James Sutherland wrote:
I have been testing thread performance on Linux and Mac. My Linux system has two dual-core processors and my Mac has one dual-core processor. Both are intel chips.
For the code snippet given below, the execution time should ideally decrease as the number of threads increases. However, the opposite trend is observed. For example, using -O3 flags on my Linux desktop produces the following timings: 1 Thread: 0.66 sec 2 Threads: 0.9 sec 3 Threads: 1.2 sec 4 Threads: 1.4 sec
I do not have a lot of experience with threads, and was wondering if this result surprises anyone?
Hi James, Quoting your code out of order:
for( int itask=0; itask<nTasks; ++itask ){ boost::thread_group threads; for( int i=0; i<nThreads; ++i ){ threads.create_thread( MyStruct(itask++ + 100) ); } threads.join_all(); }
Did you really want the ++itask in the first for() ? Isn't it being incremented enough in the create_thread line?
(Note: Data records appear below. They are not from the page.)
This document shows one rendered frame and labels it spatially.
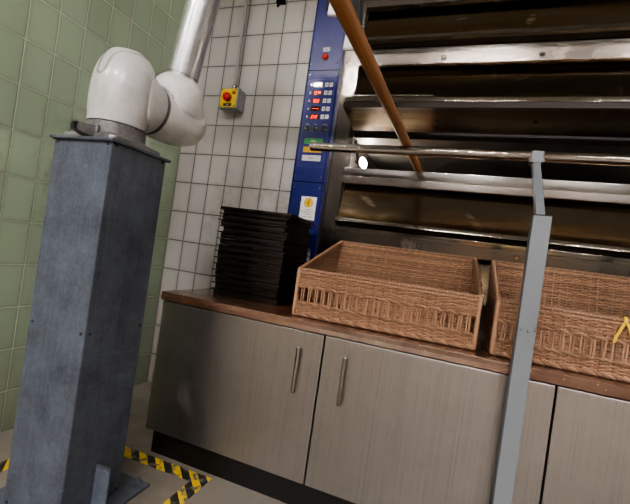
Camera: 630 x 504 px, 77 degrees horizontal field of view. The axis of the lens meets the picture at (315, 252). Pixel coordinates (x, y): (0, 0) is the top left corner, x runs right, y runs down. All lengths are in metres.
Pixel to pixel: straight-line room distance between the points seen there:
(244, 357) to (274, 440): 0.27
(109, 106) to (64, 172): 0.21
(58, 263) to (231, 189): 1.00
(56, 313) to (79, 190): 0.33
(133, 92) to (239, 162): 0.87
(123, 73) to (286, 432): 1.11
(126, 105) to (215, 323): 0.70
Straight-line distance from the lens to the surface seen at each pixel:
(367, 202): 1.74
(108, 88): 1.25
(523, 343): 1.09
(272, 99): 2.03
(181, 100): 1.38
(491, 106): 1.63
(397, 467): 1.25
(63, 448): 1.28
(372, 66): 0.89
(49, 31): 1.82
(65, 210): 1.23
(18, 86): 1.72
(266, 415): 1.33
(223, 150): 2.08
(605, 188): 1.77
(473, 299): 1.18
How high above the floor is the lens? 0.79
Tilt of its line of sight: level
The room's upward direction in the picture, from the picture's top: 8 degrees clockwise
struct MyStruct { explicit MyStruct(const int i) : tag(i) {} void operator()() const { const int n = 100; std::vector<int> nums(n,0); for( int j=0; j<1000000; ++j ) for( int i=0; i<n; ++i ) nums[i] = i+tag; } private: int tag; };
So sizeof(MyStruct)==sizeof(int) [for the tag]. Now, if you were creating the MyStruct objects like this: MyStruct my_structs[n]; then I would say that they are all sharing a cache line, and that cache line is being fought over by the different processors when they read tag, and that you should add some padding. But you're not; you're passing a temporary MyStruct to create_thread which presumably stores a copy of it. How does boost::thread_group store the functors that are passed to it? If it is storing them in some sort of array or vector then that could still be the problem - and it could be fixed by adding padding inside boost.thread, or by copying the functor onto the new thread's stack. Also, I would imagine that the compiler would keep tag in a register. What happens if you declare it as const? I suggest that you try adding some padding and see what happens. Phil.